Provoking thought

andy
September 13, 2012
This article was published more than 2 years ago.
Est. Reading Time: 3 minutes

They’ve infiltrated our universities, our art crawls, our festivals and our headphones. Maybe they’ve been here all along, and we’re the infiltrators. Who are they and what do they do?

They’re Hamilton’s hip-hop artists, and they’re not something you want to miss out on.

Lee Reed has been a Hamilton hip-hop fixture since the mid-‘90s. Reed gained prominence as the front man for the legendary and revolutionary group Warsawpack. Now he works on solo projects – playing shows all over Hamilton and releasing his own albums.

In a recent interview with the Public Intellectuals Project, which is a group of students, professors and activists writing about local concerns and academic debates, Reed talked about his musical and political role in Hamilton.Throughout the years, he’s been working with others in the hip-hop community to open up bigger clubs in Hamilton – the Casbah, This Ain’t Hollywood, Club Absinthe – to aspiring hip-hoppers so that they have a decent chance at exposure and success.

“The path I took with music locally has helped build bridges between the regular and hip-hop music communities,” said Reed.
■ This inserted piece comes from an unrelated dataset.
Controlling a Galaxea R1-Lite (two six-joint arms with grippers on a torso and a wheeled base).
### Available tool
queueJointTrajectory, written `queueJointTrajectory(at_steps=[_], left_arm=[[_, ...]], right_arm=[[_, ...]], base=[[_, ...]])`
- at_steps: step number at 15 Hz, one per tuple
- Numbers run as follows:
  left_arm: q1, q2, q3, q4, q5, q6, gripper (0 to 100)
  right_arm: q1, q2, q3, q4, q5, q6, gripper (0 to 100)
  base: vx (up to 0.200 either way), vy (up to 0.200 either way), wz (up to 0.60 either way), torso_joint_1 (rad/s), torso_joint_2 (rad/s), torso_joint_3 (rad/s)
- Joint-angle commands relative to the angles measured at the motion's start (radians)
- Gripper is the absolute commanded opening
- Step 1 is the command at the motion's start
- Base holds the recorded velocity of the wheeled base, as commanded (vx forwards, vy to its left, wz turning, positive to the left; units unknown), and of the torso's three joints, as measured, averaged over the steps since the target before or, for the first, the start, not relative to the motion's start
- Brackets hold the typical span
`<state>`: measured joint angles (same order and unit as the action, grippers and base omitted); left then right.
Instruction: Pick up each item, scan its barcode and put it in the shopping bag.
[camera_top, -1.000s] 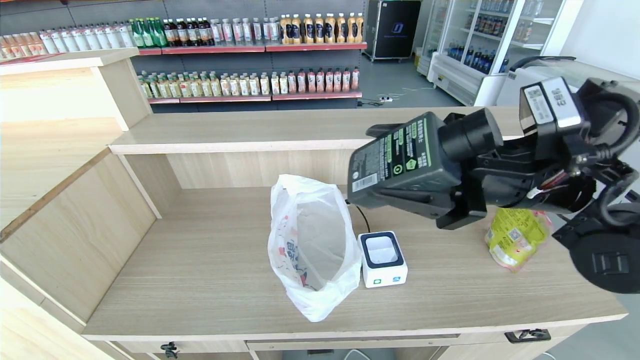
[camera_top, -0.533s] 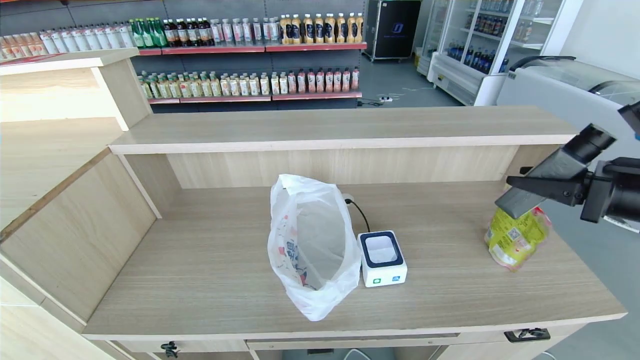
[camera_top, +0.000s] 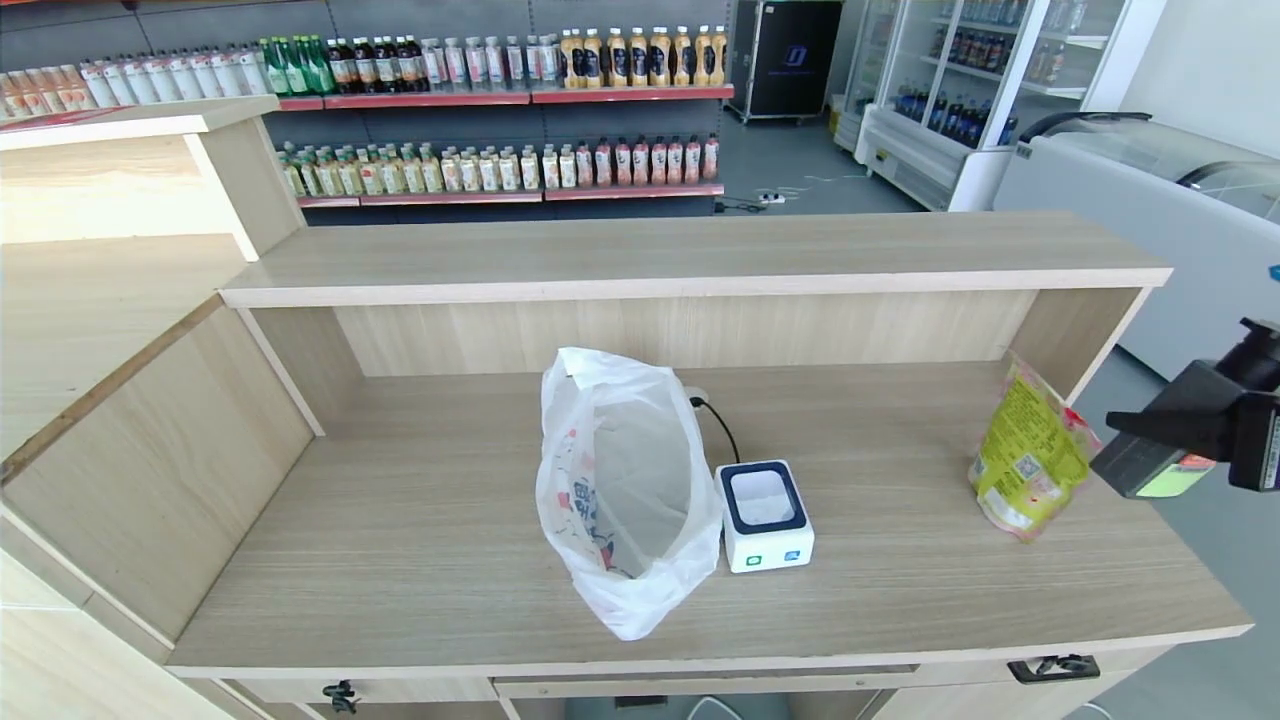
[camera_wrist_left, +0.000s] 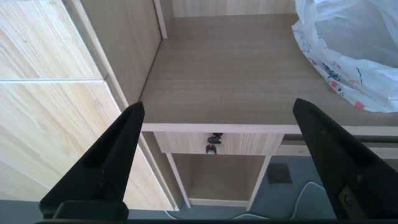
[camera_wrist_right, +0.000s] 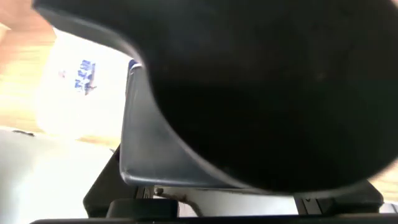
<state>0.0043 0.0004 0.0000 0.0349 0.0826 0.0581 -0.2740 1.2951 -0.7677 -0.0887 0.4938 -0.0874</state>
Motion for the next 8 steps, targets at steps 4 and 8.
queueJointTrajectory(at_steps=[4, 8], left_arm=[[0.000, 0.000, 0.000, 0.000, 0.000, 0.000, 100], [0.000, 0.000, 0.000, 0.000, 0.000, 0.000, 100]], right_arm=[[0.073, 0.010, -0.004, 0.030, -0.343, -0.037, 0], [0.176, 0.015, -0.030, 0.029, -0.347, -0.028, 0]], base=[[0.000, 0.000, 0.00, 0.000, 0.00, 0.000], [0.000, 0.000, 0.60, -0.001, 0.00, 0.002]])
He sees other cities, like Toronto, as being divided between hip-hop and other musical circles.

Back when Hamilton’s scene was developing in the ‘90s, Reed, along with some other artists, helped make hip-hop a definitive part of Hamilton’s culture.

His work with Warsawpack involved live instrumentation, something that’s not often found in hip-hop scenes small or large. This, as well as years of networking with promoters and club owners, is part of how he has helped Hamilton’s scene become so integrated and diverse. Now, other distinctly Hamiltonian hip-hop groups like Canadian Winter play with live instrumentation to back up their rhymes – and believe me, it makes for a mind-blowing set.

While many of Reed’s lyrics have a radical edge, he insists that he doesn’t fully subscribe to any of the famous -isms.

“I’m not completely an anarchist, or a communist or a socialist or any of those things,” he said, but he believes that something needs to change. “We need to work towards a world without hunger, war, thirst … where people are treated respectfully and they treat their environment respectfully.”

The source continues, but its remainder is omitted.